Problem description:
Among the entries below, the lines from the one with "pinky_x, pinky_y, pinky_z" up to and including the one with "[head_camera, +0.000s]" are to be restated exactly, without pictures.
--- Data in this exercise ---
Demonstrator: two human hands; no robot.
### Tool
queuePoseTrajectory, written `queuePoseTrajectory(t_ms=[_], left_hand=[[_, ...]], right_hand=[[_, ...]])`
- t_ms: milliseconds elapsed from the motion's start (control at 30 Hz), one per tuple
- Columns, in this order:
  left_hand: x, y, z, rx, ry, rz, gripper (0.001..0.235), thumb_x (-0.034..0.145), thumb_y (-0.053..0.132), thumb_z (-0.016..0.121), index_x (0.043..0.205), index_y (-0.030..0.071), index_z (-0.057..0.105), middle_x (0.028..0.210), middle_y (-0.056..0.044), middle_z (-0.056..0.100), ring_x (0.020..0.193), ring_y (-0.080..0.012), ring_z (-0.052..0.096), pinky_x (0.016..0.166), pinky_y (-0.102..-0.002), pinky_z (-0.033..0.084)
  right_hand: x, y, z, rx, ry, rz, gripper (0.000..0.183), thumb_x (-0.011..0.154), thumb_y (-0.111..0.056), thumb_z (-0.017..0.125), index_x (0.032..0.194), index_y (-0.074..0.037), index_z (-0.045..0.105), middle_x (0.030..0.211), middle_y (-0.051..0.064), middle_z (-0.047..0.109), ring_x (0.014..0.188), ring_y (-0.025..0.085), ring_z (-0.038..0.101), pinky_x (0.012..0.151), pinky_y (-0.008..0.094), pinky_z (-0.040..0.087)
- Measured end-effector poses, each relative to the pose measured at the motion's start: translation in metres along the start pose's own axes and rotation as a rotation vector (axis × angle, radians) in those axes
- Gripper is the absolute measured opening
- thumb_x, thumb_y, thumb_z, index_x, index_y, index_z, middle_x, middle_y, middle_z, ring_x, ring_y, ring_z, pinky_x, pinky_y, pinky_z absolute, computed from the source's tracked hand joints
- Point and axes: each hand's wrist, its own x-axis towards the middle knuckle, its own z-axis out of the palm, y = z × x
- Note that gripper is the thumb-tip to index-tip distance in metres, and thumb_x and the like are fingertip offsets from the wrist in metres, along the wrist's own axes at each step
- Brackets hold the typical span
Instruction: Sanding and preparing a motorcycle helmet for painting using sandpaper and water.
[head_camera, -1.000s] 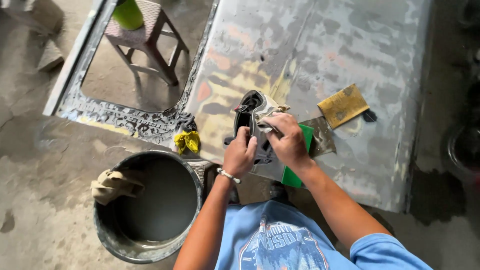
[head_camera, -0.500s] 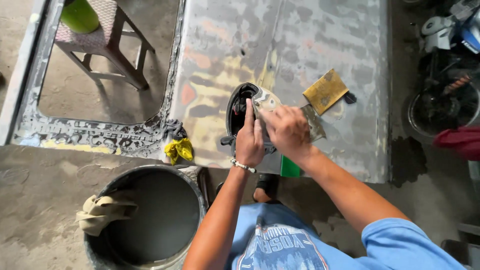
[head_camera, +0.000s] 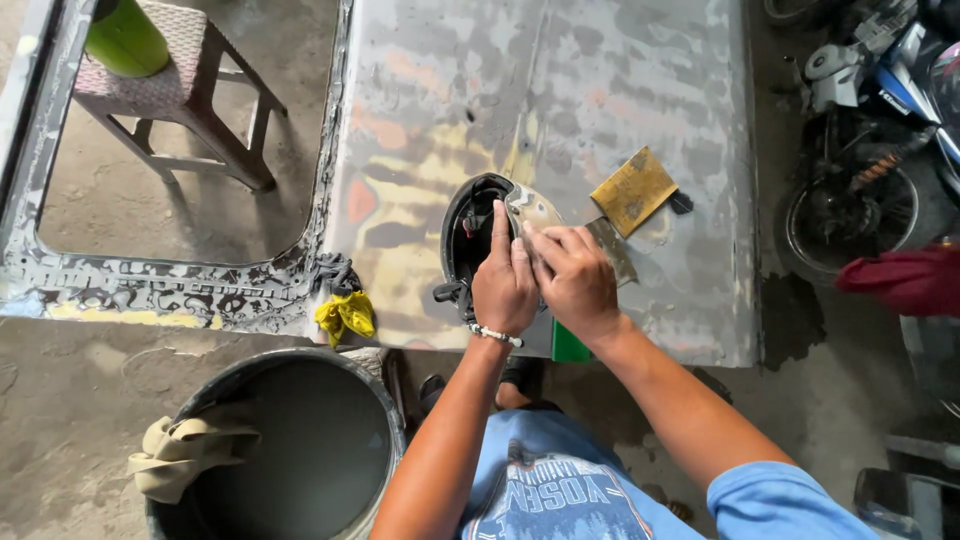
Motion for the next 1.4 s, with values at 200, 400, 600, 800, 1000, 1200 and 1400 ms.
queuePoseTrajectory(t_ms=[200,400,600,800,1000,1200,1400], left_hand=[[-0.003,0.001,0.000,0.003,0.030,0.010,0.059,0.105,0.028,0.044,0.162,0.015,0.030,0.079,-0.024,0.071,0.066,-0.0435,0.067,0.058,-0.052,0.048],[0.007,0.004,0.003,0.000,0.027,0.028,0.058,0.106,0.028,0.044,0.161,0.016,0.033,0.079,-0.025,0.070,0.066,-0.0438,0.066,0.059,-0.052,0.049],[0.004,0.005,0.004,0.035,-0.011,-0.038,0.056,0.104,0.031,0.045,0.159,0.021,0.039,0.078,-0.023,0.071,0.065,-0.0424,0.067,0.059,-0.051,0.049],[0.004,0.004,-0.001,-0.028,0.037,0.026,0.055,0.106,0.031,0.044,0.160,0.019,0.037,0.080,-0.023,0.070,0.066,-0.0413,0.068,0.060,-0.050,0.050],[0.007,-0.001,-0.005,0.017,0.048,-0.019,0.056,0.105,0.031,0.044,0.159,0.020,0.038,0.076,-0.025,0.069,0.064,-0.0427,0.066,0.057,-0.052,0.048],[-0.001,-0.027,-0.002,-0.035,0.086,0.071,0.054,0.107,0.030,0.042,0.159,0.019,0.037,0.085,-0.024,0.072,0.068,-0.0412,0.069,0.059,-0.050,0.051],[-0.001,-0.029,-0.006,-0.037,0.073,0.077,0.053,0.106,0.030,0.042,0.158,0.019,0.039,0.093,-0.023,0.073,0.069,-0.0411,0.070,0.058,-0.049,0.051]], right_hand=[[0.002,0.001,0.005,0.095,0.019,0.006,0.036,0.087,-0.006,0.072,0.123,-0.005,0.073,0.111,0.011,0.066,0.105,0.033,0.062,0.093,0.042,0.052],[0.012,0.017,0.012,0.046,-0.069,0.075,0.039,0.086,-0.004,0.070,0.125,-0.002,0.071,0.113,0.015,0.064,0.107,0.036,0.060,0.093,0.042,0.051],[0.014,0.022,0.011,-0.031,-0.086,0.038,0.038,0.086,-0.006,0.067,0.123,-0.006,0.072,0.114,0.012,0.066,0.107,0.036,0.061,0.092,0.045,0.052],[0.018,0.005,0.003,-0.070,-0.157,0.051,0.037,0.088,-0.007,0.065,0.125,-0.006,0.072,0.111,0.016,0.066,0.101,0.039,0.062,0.085,0.049,0.051],[0.004,0.014,0.019,0.027,-0.112,-0.029,0.037,0.087,-0.007,0.064,0.123,-0.005,0.070,0.110,0.016,0.065,0.102,0.038,0.063,0.085,0.048,0.052],[0.001,0.004,0.022,0.030,-0.110,-0.078,0.036,0.093,-0.007,0.064,0.128,-0.004,0.066,0.115,0.016,0.062,0.111,0.036,0.063,0.093,0.046,0.053],[0.013,0.005,0.031,-0.086,-0.073,-0.088,0.035,0.094,-0.015,0.062,0.126,-0.002,0.067,0.112,0.020,0.060,0.104,0.039,0.060,0.085,0.048,0.051]])
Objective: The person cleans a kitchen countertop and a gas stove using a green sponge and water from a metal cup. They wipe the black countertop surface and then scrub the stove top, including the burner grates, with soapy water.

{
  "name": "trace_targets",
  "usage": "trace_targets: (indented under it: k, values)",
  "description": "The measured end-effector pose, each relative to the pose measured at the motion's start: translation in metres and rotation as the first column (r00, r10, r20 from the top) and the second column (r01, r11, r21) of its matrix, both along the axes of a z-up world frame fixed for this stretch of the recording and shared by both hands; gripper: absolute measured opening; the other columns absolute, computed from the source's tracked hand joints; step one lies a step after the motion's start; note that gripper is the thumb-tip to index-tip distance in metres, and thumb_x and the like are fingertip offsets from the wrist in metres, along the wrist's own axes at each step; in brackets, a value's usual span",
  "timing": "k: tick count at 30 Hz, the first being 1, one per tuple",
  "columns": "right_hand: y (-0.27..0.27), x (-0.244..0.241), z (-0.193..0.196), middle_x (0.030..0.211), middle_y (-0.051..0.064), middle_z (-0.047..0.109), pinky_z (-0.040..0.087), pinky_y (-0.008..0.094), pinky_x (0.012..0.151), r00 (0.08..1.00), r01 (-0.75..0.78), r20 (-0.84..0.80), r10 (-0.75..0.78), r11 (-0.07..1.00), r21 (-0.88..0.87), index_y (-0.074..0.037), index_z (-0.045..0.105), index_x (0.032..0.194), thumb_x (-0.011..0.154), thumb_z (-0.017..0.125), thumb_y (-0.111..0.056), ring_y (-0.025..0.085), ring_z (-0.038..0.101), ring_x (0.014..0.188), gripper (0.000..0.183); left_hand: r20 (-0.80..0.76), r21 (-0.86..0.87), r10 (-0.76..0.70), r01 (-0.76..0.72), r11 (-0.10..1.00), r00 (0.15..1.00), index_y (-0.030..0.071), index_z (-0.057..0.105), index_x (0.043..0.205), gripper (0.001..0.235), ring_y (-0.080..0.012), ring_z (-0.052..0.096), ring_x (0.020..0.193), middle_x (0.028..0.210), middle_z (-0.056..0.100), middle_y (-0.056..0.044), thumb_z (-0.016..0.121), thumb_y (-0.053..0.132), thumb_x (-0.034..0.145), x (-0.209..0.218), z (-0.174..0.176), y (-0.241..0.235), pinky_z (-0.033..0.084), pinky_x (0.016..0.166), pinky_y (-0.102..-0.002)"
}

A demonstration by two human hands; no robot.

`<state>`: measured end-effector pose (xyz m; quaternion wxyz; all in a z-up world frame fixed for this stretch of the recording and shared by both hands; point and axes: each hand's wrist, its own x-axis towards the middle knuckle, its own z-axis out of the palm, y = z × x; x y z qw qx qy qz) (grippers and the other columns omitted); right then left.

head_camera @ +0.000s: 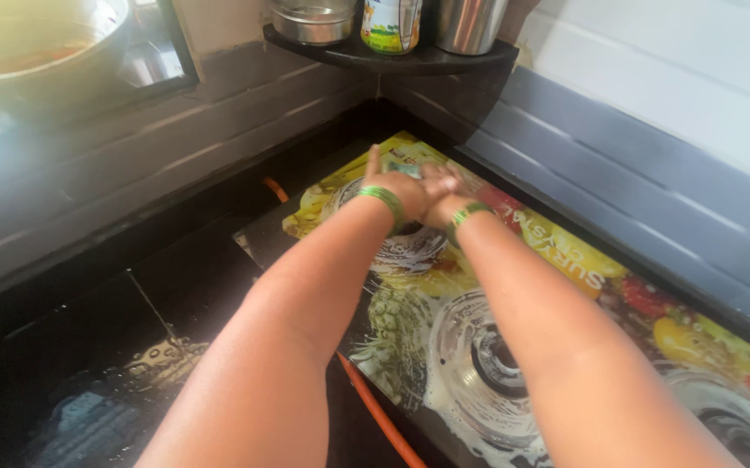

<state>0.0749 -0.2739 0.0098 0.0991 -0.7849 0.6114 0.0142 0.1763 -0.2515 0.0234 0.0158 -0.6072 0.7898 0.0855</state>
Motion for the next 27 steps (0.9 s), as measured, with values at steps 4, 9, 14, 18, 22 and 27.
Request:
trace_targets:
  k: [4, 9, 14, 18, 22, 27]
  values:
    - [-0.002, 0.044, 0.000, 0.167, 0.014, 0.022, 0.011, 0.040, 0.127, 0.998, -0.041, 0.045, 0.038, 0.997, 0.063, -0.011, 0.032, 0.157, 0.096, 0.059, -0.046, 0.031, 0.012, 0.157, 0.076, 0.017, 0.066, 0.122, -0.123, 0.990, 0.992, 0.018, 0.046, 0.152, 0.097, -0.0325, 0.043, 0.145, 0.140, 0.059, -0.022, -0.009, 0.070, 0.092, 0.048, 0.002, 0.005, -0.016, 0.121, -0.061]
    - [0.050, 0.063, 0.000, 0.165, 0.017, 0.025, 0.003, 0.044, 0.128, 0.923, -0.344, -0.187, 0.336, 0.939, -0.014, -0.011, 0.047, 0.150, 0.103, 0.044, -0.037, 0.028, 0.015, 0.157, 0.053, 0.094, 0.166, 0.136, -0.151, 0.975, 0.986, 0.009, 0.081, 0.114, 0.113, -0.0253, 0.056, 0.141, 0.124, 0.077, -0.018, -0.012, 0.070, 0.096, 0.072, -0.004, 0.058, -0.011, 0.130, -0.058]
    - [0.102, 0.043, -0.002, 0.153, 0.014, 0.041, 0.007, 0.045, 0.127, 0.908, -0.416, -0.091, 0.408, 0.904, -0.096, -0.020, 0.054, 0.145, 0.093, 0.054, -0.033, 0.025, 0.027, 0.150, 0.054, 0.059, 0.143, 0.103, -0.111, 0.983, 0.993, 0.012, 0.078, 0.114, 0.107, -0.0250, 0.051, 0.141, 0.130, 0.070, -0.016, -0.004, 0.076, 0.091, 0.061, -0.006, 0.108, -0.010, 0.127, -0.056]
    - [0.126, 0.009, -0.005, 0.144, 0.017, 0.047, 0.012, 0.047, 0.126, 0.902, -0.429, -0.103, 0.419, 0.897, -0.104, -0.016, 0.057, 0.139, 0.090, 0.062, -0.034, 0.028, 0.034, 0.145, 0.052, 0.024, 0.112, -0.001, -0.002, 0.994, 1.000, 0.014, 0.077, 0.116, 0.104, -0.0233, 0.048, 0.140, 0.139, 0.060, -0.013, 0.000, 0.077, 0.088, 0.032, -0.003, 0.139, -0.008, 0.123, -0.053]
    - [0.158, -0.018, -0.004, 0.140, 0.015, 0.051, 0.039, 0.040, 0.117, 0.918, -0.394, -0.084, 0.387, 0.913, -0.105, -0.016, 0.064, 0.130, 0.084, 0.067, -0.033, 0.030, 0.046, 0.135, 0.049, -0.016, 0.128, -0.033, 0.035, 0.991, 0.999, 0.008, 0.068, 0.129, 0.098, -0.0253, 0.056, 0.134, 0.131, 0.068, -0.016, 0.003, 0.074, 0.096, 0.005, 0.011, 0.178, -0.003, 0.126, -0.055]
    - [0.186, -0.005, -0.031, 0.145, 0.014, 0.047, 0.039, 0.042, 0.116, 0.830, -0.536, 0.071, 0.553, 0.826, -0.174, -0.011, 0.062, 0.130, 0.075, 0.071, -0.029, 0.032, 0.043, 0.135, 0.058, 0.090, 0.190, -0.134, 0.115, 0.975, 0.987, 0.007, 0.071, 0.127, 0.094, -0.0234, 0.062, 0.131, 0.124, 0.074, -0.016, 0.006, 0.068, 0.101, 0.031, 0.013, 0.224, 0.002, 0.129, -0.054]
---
Written solution:
- thumb_x, thumb_y, thumb_z, index_x, index_y, index_z, middle_x, middle_y, middle_z, ring_x, ring_y, ring_z, pinky_x, pinky_y, pinky_z absolute, computed from the source's tracked hand joints
- Point and axes: each hand's wrist, its own x-axis towards the middle knuckle, its own z-axis out of the palm, y = z × x
- Note that gripper is the thumb-tip to index-tip distance in metres, and thumb_x and the like are fingertip offsets from the wrist in metres, along the wrist's own axes at each step
- Brackets hold the typical span
Instruction: Sanding and preparing a motorcycle helmet for painting using sandpaper and water.
[head_camera, -1.000s] 
[head_camera, -0.500s] 
[head_camera, +0.000s] 

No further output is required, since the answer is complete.